▸ Your assignment: Write the listing below out again exactly, though only as far as the line with "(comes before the", which is included.
-------- Supplied material --------
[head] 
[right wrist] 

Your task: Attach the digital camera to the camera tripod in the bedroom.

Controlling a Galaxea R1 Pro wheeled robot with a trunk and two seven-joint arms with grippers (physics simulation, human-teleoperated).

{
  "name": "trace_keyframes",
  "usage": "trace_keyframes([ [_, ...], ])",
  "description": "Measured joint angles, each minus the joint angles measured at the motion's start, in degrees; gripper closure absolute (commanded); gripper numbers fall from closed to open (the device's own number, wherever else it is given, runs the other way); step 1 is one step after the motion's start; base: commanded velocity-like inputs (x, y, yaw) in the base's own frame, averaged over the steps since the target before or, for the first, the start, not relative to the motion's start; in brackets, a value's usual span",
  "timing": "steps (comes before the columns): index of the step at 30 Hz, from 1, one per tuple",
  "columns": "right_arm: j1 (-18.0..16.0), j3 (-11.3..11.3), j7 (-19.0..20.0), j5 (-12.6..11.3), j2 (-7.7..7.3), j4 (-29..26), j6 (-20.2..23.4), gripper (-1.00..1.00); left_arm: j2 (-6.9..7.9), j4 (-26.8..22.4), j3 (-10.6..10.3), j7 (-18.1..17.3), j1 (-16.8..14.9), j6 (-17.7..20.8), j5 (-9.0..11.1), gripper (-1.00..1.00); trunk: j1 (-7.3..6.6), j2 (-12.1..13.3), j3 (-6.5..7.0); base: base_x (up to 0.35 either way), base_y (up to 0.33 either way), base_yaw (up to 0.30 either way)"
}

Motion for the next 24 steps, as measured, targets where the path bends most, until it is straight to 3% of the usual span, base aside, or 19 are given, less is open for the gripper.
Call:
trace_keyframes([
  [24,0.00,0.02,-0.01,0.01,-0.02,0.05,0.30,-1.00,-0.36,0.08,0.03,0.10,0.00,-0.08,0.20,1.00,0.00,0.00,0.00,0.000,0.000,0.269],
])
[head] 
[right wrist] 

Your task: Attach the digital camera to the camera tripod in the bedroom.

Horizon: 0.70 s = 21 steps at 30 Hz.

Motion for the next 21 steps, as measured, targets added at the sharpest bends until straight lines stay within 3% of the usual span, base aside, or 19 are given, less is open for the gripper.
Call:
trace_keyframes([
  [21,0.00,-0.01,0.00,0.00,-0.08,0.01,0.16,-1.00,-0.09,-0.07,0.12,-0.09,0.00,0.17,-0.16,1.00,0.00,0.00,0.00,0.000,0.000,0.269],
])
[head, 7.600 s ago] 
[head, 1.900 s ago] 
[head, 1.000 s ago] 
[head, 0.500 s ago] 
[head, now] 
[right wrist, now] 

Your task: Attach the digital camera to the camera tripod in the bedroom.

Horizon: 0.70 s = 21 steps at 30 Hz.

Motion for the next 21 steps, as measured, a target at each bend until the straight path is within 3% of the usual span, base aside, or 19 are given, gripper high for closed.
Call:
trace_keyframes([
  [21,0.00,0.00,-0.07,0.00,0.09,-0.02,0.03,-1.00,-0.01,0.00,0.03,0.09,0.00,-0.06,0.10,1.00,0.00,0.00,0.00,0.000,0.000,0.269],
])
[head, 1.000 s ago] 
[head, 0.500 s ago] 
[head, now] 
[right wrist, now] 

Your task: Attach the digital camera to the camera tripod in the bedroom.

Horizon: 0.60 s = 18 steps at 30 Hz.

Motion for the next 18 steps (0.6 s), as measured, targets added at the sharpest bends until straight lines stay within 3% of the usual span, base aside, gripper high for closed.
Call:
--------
▸ Exercise result:
[head] 
[right wrist] 

Your task: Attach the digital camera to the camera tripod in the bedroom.

Controlling a Galaxea R1 Pro wheeled robot with a trunk and two seven-joint arms with grippers (physics simulation, human-teleoperated).

{
  "name": "trace_keyframes",
  "usage": "trace_keyframes([ [_, ...], ])",
  "description": "Measured joint angles, each minus the joint angles measured at the motion's start, in degrees; gripper closure absolute (commanded); gripper numbers fall from closed to open (the device's own number, wherever else it is given, runs the other way); step 1 is one step after the motion's start; base: commanded velocity-like inputs (x, y, yaw) in the base's own frame, averaged over the steps since the target before or, for the first, the start, not relative to the motion's start; in brackets, a value's usual span",
  "timing": "steps (comes before the columns): index of the step at 30 Hz, from 1, one per tuple",

That is the complete output for this exercise.